Di segno opposto le prime dichiarazioni a caldo dell’avvocato Grasso, uno dei legali della difesa: “Siamo molto soddisfatti delle assoluzioni”. “Le ipotesi accusatorie non esistevano erano inesistenti, noi lo abbiamo dimostrato fin dal primo momento”, continua Grasso.

“Rifarei questa battaglia”, tuona uno dei legali delle parti civili Santi Terranova che attende comunque le “motivazioni della sentenza” e ribadisce la sua perplessità circa “il periodo bizzarro” (2004-2007) preso in esame nell’analisi processuale. L’avvocato si dice comunque “fiducioso” di “riaprire” il secondo filone del processo, quello per omicidio colposo.

L’ACCUSA. Era l’otto novembre del 2011 quando la magistratura pone i sigilli all’edifico 2 della cittadella universitaria. Un sequestro che equivale all’apertura di un vaso di Pandora che ha portato sul banco degli imputati otto pezzi da novanta del mondo accademico catanese. La pubblica accusa, sostenuta dal Sostituto Procuratore Giuseppe Sturiale, aveva richiesto pene che vanno dai 3 anni e 2 mesi ai 4 anni. I reati ipotizzati erano quelli di gestione di discarica abusiva, omissione di atti d’ufficio, falso ideologico in atto pubblico e disastro ambientale. Nello specifico l’accusa aveva chiesto quattro anni per Antonino Domina, direttore amministrativo dell’Università di Catania, e tre anni e otto mesi per Lucio Mannino, dirigente dell’ufficio tecnico dell’Università, per disastro ambientale colposo, omissione in atti d’ufficio e falso ideologico in atto pubblico. Per Marcello Bellia, Francesco Bonina, Fulvio La Pergola, Giovanni Puglisi, Giuseppe Ronsisvalle (Preside della facoltà di scienze farmaceutiche) e Franco Vittorio (direttore del dipartimento), invece, il Sostituto Procuratore aveva richiesto una condanna di tre anni e due mesi per disastro ambientale colposo e omissione in atti d’ufficio. Durante la requisitoria Sturiale aveva richiesto l’assoluzione per avvenuta prescrizione per il reato pendente nei confronti di tutti gli imputati di gestione di discarica abusiva.

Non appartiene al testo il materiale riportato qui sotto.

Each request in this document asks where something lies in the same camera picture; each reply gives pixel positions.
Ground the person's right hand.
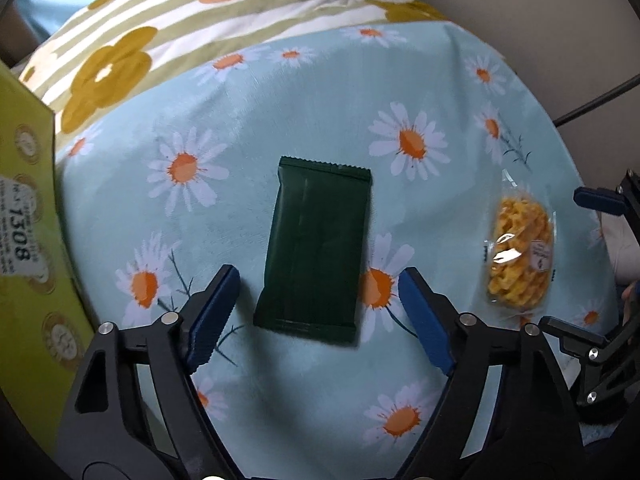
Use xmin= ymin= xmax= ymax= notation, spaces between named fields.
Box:
xmin=601 ymin=214 xmax=639 ymax=301

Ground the yellow-green cardboard box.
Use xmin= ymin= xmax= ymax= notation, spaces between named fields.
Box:
xmin=0 ymin=67 xmax=93 ymax=452

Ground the yellow waffle snack packet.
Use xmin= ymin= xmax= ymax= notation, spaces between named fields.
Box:
xmin=485 ymin=170 xmax=556 ymax=312

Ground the dark green snack packet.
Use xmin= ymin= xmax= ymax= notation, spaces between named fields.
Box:
xmin=253 ymin=156 xmax=372 ymax=346

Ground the light blue daisy cloth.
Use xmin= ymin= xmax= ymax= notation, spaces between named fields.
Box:
xmin=56 ymin=23 xmax=617 ymax=479

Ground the striped floral duvet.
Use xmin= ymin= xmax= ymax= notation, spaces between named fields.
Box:
xmin=20 ymin=0 xmax=444 ymax=136

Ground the black cable on wall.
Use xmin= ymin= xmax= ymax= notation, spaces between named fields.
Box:
xmin=552 ymin=74 xmax=640 ymax=129

La sentenza di oggi chiude un capitolo: i giudici hanno disposto anche il dissequestro delle aree interessate all’inchiesta sui “laboratori dei veleni”. Gli imputati non avrebbero alcuna responsabilità nella presunta gestione irregolare dello smaltimento di sostanze chimiche nei lavandini dei laboratori del dipartimento. Una prassi iniziata più di quarant’anni fa secondo i legali delle parti civili che, però, in sede di analisi processuale è stata circoscritta dalla pubblica accusa a un lasso di tempo che va dal 2004 al 2007.  Il verdetto di oggi avrà un peso nell’altro filone di indagini (non ancora archiviate) per omicidio colposo.

Il legale della difesa Nicola Pietro Granata non ha mai avuto dubbi circa l’innocenza dei membri della commissione di sicurezza. “I miei assistiti hanno fatto il loro dovere, non c’è nessuna esposizione a nessun pericolo perché le indagini effettuate hanno dimostrato che il sottosuolo non è contaminato”, dichiara. “Non esiste alcun elemento che dimostri la contaminazione dell’acqua, dell’aria e del sottosuolo e in ogni caso i miei assistiti non c’entrano nulla perché sono docenti universitari che hanno vissuto esattamente lì per quarant’anni (sarebbero stati i più esposti) e non hanno compiuto nessuno dei reati di cui sono accusati”.